大きなヴィオが私の体をすっぽり包み込んで、ギュウッと抱きしめると・・、胸がいっぱいになって、私もぎゅっと抱きしめ返す。



「会いたかったです・・大好き・・ヴィオ大好き」

「キサ・・!!」



そう言うと、ヴィオがちょっと体を離して・・私をじっと見つめる。



「夢にしたくないから、キスしたい」



小さく笑うと、ヴィオも笑って・・

そっと顔を傾けてくるので、私も目を瞑って・・



唇を静かに重ねた。



・・夢なのに、夢じゃなくて、温かくて柔らかい感触に、泣きたくなるくらい嬉しくて、同時にまた会えなくなってしまう事が切なくて・・。

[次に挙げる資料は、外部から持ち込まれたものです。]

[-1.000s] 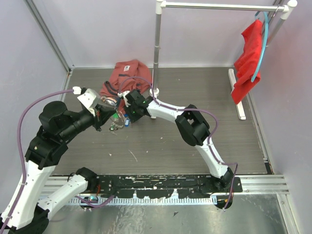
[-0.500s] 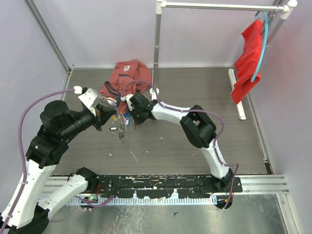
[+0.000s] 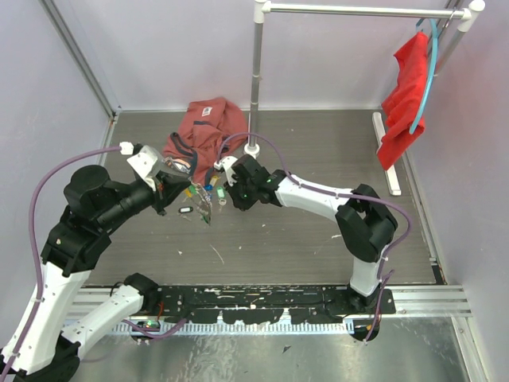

お互いにゆっくり目を開けると、ヴィオが嬉しそうに・・

じっと私を見つめる。



「キサ、大好き・・」

「・・私も大好きです」



そう言うと、またヴィオがキスしてきて・・、ギュッとヴィオの服を握った。

どうかこれがずっと続きますように・・。

そう願って。




その瞬間、何かにグッと引っ張られる感覚がして・・




・・そっと目を開けると、

ヴィオはそこにはいなくて・・、竜の絵が描いてある天井の目の前に広がっていた。



「あ、あれ・・?!」


「キサ様!!!起きましたか!!??」



大きな声で駆け寄って、私を心配そうに見下ろしているターシェさんと、ルル君と目が合って・・、驚いてベッドから転げ落ちた・・。あ、あれ?!!!